Everything in the listing below needs to be returned word for word.

=== AVAILABLE DATA ===

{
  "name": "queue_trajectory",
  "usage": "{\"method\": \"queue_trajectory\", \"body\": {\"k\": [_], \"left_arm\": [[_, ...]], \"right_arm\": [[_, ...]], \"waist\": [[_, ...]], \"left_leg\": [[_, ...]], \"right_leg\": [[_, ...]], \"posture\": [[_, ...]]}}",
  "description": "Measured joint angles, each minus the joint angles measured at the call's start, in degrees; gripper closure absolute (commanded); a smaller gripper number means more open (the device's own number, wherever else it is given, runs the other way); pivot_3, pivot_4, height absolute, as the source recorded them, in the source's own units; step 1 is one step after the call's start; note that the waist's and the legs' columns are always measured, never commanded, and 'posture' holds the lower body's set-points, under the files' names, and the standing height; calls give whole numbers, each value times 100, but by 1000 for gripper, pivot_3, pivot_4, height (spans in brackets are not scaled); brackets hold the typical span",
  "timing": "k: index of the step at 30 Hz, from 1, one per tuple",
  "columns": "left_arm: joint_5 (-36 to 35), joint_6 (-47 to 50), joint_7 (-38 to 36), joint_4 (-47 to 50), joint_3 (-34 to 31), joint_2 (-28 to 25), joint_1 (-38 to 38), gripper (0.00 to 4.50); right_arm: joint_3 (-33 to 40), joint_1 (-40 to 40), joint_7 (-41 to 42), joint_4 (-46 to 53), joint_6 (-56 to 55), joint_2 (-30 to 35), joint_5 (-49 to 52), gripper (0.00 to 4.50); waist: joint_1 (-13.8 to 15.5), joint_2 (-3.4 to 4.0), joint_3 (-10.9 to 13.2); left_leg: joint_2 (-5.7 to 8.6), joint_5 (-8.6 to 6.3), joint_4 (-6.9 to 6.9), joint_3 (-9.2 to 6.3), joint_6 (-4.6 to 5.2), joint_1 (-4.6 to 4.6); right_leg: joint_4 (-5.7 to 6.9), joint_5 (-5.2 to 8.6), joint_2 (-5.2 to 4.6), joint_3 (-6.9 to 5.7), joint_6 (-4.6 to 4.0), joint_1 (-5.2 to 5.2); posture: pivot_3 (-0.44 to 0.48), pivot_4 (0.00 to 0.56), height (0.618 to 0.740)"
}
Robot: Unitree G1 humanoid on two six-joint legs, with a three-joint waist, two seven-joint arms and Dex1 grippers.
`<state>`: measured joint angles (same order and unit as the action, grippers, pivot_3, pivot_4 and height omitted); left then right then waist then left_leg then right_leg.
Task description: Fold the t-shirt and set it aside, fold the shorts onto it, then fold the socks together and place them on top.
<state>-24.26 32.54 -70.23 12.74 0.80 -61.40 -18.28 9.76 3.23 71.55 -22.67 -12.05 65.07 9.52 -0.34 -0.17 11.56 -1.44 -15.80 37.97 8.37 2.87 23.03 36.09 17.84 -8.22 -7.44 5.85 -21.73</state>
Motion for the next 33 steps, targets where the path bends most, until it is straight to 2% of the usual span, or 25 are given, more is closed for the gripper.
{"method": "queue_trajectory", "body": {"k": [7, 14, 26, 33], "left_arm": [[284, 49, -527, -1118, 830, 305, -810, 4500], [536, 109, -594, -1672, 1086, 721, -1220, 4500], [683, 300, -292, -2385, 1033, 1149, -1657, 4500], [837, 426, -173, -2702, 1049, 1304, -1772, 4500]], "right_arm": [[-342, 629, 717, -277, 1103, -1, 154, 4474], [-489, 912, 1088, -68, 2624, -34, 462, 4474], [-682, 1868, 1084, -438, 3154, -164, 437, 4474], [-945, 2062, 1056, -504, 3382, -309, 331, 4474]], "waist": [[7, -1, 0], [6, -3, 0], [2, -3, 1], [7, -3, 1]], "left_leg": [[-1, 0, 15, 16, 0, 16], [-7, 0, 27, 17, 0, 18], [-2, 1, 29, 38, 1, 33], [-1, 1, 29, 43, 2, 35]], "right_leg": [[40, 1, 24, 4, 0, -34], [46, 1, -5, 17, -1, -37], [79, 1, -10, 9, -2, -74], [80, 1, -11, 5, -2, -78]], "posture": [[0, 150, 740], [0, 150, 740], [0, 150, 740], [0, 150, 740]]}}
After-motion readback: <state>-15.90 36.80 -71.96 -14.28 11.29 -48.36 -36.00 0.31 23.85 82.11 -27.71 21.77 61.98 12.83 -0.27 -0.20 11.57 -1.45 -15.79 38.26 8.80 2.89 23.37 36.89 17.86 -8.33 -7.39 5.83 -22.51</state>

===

RESPONSE TO THIS TASK:
{
  "name": "queue_trajectory",
  "usage": "{\"method\": \"queue_trajectory\", \"body\": {\"k\": [_], \"left_arm\": [[_, ...]], \"right_arm\": [[_, ...]], \"waist\": [[_, ...]], \"left_leg\": [[_, ...]], \"right_leg\": [[_, ...]], \"posture\": [[_, ...]]}}",
  "description": "Measured joint angles, each minus the joint angles measured at the call's start, in degrees; gripper closure absolute (commanded); a smaller gripper number means more open (the device's own number, wherever else it is given, runs the other way); pivot_3, pivot_4, height absolute, as the source recorded them, in the source's own units; step 1 is one step after the call's start; note that the waist's and the legs' columns are always measured, never commanded, and 'posture' holds the lower body's set-points, under the files' names, and the standing height; calls give whole numbers, each value times 100, but by 1000 for gripper, pivot_3, pivot_4, height (spans in brackets are not scaled); brackets hold the typical span",
  "timing": "k: index of the step at 30 Hz, from 1, one per tuple",
  "columns": "left_arm: joint_5 (-36 to 35), joint_6 (-47 to 50), joint_7 (-38 to 36), joint_4 (-47 to 50), joint_3 (-34 to 31), joint_2 (-28 to 25), joint_1 (-38 to 38), gripper (0.00 to 4.50); right_arm: joint_3 (-33 to 40), joint_1 (-40 to 40), joint_7 (-41 to 42), joint_4 (-46 to 53), joint_6 (-56 to 55), joint_2 (-30 to 35), joint_5 (-49 to 52), gripper (0.00 to 4.50); waist: joint_1 (-13.8 to 15.5), joint_2 (-3.4 to 4.0), joint_3 (-10.9 to 13.2); left_leg: joint_2 (-5.7 to 8.6), joint_5 (-8.6 to 6.3), joint_4 (-6.9 to 6.9), joint_3 (-9.2 to 6.3), joint_6 (-4.6 to 5.2), joint_1 (-4.6 to 4.6); right_leg: joint_4 (-5.7 to 6.9), joint_5 (-5.2 to 8.6), joint_2 (-5.2 to 4.6), joint_3 (-6.9 to 5.7), joint_6 (-4.6 to 4.0), joint_1 (-5.2 to 5.2); posture: pivot_3 (-0.44 to 0.48), pivot_4 (0.00 to 0.56), height (0.618 to 0.740)"
}
Robot: Unitree G1 humanoid on two six-joint legs, with a three-joint waist, two seven-joint arms and Dex1 grippers.
`<state>`: measured joint angles (same order and unit as the action, grippers, pivot_3, pivot_4 and height omitted); left then right then waist then left_leg then right_leg.
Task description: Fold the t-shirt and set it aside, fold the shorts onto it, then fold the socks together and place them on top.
<state>-24.26 32.54 -70.23 12.74 0.80 -61.40 -18.28 9.76 3.23 71.55 -22.67 -12.05 65.07 9.52 -0.34 -0.17 11.56 -1.44 -15.80 37.97 8.37 2.87 23.03 36.09 17.84 -8.22 -7.44 5.85 -21.73</state>
Motion for the next 33 steps, targets where the path bends most, until it is straight to 2% of the usual span, or 25 are given, more is closed for the gripper.
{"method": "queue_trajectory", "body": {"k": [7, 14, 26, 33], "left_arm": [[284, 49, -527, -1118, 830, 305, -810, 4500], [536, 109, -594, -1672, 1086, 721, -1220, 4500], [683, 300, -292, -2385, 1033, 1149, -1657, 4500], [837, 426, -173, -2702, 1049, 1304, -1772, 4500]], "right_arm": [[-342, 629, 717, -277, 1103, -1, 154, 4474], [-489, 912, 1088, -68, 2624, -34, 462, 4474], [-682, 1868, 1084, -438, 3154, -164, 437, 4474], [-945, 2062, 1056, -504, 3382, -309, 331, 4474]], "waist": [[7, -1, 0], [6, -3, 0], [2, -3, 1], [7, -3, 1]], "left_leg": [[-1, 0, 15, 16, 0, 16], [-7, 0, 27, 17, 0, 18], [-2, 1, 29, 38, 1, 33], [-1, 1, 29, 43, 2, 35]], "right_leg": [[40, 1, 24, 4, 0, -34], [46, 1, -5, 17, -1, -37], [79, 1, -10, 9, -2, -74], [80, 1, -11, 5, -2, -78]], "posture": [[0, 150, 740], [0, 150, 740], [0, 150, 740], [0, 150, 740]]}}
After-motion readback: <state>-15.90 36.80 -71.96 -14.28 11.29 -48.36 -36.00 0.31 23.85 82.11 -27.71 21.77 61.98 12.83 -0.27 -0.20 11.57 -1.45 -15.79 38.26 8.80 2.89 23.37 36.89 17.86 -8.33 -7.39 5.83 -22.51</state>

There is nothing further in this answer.